Been looking for a place to deer hunt for years now. I am a responsable hunter and so is my dad we are looking for private property to hunt. We are not trophy hunters we just like to get out in the woods and try our luck even if that means taking a doe or a small buck its all a trophy to us. Thanks for your time and we will be willing to help the land owner out with chores or pay a little for permission to hunt the property. Thanks again.:!!%


----------



## viper1 (Apr 13, 2004)

Some of the best deer hunting is in south/eastern Ohio. A lot is on public land on the good size state parks. Pick up a contour map and study it for a good location. Than go down and scout. Walk at least a mile or more before even considering a hunting spot. Most hunters tend to hunt within the first mile. We have killed tons of deer down south by doing that. Public parks as a rule are under hunted and those that get pressure are usally hunted on the fringe. We try to get to our stands as soon as possible and let the other hunters push them our way. Dont leave the woods to eat at lunch either. We've got some very nice deer at lunch that hunters kickup going to their cars. Good Luck!


----------



## cmalinowski (Aug 25, 2007)

I've thought about doing this but I'm concerned with hauling out a deer from two miles into the woods. Do you use a 4 wheeler to haul them out?


----------



## viper1 (Apr 13, 2004)

Well a lot of what we hunt is real steep and roads around the bottom. A lot of times we go down hill if lucky. If not yes we have a 4 wheller and a enclosed trailer we tow. If needed its there if not we throw the deer in to haul back plus all the gear we have.


----------



## Jigging Jim (Apr 3, 2010)

cmalinowski said:


> I've thought about doing this but I'm concerned with hauling out a deer from two miles into the woods. Do you use a 4 wheeler to haul them out?

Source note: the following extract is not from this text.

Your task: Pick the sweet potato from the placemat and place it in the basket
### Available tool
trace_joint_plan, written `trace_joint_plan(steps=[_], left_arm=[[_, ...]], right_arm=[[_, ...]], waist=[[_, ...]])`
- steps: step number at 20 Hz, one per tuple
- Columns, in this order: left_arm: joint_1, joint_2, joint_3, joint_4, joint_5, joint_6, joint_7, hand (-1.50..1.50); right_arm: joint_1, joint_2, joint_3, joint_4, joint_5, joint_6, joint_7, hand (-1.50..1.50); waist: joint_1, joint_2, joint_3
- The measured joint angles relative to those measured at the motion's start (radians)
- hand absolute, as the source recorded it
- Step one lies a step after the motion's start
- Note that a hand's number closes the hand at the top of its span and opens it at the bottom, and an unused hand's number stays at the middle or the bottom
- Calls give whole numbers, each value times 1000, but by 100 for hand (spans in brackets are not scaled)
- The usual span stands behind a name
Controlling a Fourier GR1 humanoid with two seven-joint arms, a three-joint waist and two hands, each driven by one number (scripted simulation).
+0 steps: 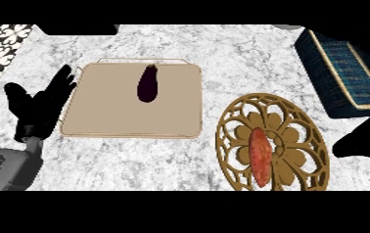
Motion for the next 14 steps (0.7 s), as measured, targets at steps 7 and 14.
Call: trace_joint_plan(steps=[7,14], left_arm=[[19,-23,8,-30,-26,8,12,0],[23,-22,52,-17,-33,-27,18,0]], right_arm=[[40,-95,-107,47,-259,163,24,-150],[265,-105,-306,-19,-322,214,-67,-150]], waist=[[-1,1,2],[-11,2,4]])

A Deer Cart (or 2) may help you in your situation. Maybe a Winch and Pulley System to hook to the Cart(s) if needed - to lift and lower the Deer over the Hills and Raveens.


----------



## cmalinowski (Aug 25, 2007)

4 wheeler is out of my budget but the deer cart is a good idea, I guess I've seen them but forgot about them. Might look at getting one.


----------



## ironman172 (Apr 12, 2009)

deer carts work get in the right woods....sometimes not so good.....but anytime you can put a deer on wheels that is a plus....it was easier for us to carry the deer on the cart then try and wheel it through some of the woods, but I have carried 2 deer(1 big,1small) on my cart up a hill with a good path(road)....I made mine and well worth the effort....now I just use the atv on my place,but will take the cart if I go elsewhere (TRC)
that is another thing....put in for the TRC special hunt they do every year in Logan county up by the Honda plants....
I missed it last year, I guess they did it earlier then they used to.....it is now open for bow season too(I guess)youth and gun....not sure how it works now though, and I had found not as good as when they first did it(with the amount of deer seen) the deer have gotten educated in there and leave once the shooting starts????....that used to be the place for them to go to be safe.... during gun season


----------



## CHOPIQ (Apr 6, 2004)

Ironman, I know what you mean about using the cart as a stretcher. we carried 2 deer out like that last year. Once we got on the trail it was easier to pull the cart but going through the woods it was easier to carry the deer out. 
Also the TRC hunt last year, they did not have a shotgun hunt, bow only last year. Not sure how they are going to do it this year. I was drawn for the bow hunt.


----------



## viper1 (Apr 13, 2004)

Never tried a cart. When westarted out we dragged them. A lot of work but we hunted with 1-2 other guys. So we would go for a week and if some one got one we all helped. Yes hard but do able. After 4 or 5 years we got 4 wheeler. Also we always hunt 2-3 miles in to avoid other hunters and get to better deer areas. To bad of shape now for even the walk but I sure miss it.


----------